DESCRIPTION OF THE TASK:
Word for word, restate every line of the listing that follows.

══ EXERCISE DATA ══

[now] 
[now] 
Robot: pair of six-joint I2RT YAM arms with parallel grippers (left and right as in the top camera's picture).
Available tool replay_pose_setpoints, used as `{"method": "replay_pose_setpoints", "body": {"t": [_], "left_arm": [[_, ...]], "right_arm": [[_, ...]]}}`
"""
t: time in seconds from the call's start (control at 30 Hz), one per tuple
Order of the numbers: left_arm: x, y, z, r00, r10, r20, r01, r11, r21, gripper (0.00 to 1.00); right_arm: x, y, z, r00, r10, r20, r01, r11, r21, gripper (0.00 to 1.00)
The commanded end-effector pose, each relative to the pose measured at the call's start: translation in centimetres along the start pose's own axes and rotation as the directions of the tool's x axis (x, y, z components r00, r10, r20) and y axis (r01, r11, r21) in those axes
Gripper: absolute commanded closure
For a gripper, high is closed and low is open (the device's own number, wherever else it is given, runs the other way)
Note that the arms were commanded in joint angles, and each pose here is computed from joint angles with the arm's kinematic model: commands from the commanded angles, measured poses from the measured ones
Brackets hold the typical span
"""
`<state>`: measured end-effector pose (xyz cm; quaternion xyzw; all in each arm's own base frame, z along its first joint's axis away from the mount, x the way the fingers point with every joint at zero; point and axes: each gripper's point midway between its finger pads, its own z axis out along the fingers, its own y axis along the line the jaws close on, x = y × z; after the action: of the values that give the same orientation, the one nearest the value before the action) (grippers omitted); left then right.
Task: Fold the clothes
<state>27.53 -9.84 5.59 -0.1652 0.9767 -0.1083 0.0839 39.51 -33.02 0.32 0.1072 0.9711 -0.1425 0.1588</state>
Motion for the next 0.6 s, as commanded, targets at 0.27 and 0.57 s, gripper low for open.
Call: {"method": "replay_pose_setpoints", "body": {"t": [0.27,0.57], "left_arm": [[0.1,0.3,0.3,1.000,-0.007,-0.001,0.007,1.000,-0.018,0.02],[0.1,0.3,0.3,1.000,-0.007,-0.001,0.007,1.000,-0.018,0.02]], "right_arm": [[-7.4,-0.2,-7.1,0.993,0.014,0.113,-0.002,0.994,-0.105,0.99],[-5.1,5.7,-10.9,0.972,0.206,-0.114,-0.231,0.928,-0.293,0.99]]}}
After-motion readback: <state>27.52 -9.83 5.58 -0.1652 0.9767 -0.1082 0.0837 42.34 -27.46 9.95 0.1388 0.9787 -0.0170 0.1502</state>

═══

ANSWER TO THE EXERCISE:
[now] 
[now] 
Robot: pair of six-joint I2RT YAM arms with parallel grippers (left and right as in the top camera's picture).
Available tool replay_pose_setpoints, used as `{"method": "replay_pose_setpoints", "body": {"t": [_], "left_arm": [[_, ...]], "right_arm": [[_, ...]]}}`
"""
t: time in seconds from the call's start (control at 30 Hz), one per tuple
Order of the numbers: left_arm: x, y, z, r00, r10, r20, r01, r11, r21, gripper (0.00 to 1.00); right_arm: x, y, z, r00, r10, r20, r01, r11, r21, gripper (0.00 to 1.00)
The commanded end-effector pose, each relative to the pose measured at the call's start: translation in centimetres along the start pose's own axes and rotation as the directions of the tool's x axis (x, y, z components r00, r10, r20) and y axis (r01, r11, r21) in those axes
Gripper: absolute commanded closure
For a gripper, high is closed and low is open (the device's own number, wherever else it is given, runs the other way)
Note that the arms were commanded in joint angles, and each pose here is computed from joint angles with the arm's kinematic model: commands from the commanded angles, measured poses from the measured ones
Brackets hold the typical span
"""
`<state>`: measured end-effector pose (xyz cm; quaternion xyzw; all in each arm's own base frame, z along its first joint's axis away from the mount, x the way the fingers point with every joint at zero; point and axes: each gripper's point midway between its finger pads, its own z axis out along the fingers, its own y axis along the line the jaws close on, x = y × z; after the action: of the values that give the same orientation, the one nearest the value before the action) (grippers omitted); left then right.
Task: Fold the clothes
<state>27.53 -9.84 5.59 -0.1652 0.9767 -0.1083 0.0839 39.51 -33.02 0.32 0.1072 0.9711 -0.1425 0.1588</state>
Motion for the next 0.6 s, as commanded, targets at 0.27 and 0.57 s, gripper low for open.
Call: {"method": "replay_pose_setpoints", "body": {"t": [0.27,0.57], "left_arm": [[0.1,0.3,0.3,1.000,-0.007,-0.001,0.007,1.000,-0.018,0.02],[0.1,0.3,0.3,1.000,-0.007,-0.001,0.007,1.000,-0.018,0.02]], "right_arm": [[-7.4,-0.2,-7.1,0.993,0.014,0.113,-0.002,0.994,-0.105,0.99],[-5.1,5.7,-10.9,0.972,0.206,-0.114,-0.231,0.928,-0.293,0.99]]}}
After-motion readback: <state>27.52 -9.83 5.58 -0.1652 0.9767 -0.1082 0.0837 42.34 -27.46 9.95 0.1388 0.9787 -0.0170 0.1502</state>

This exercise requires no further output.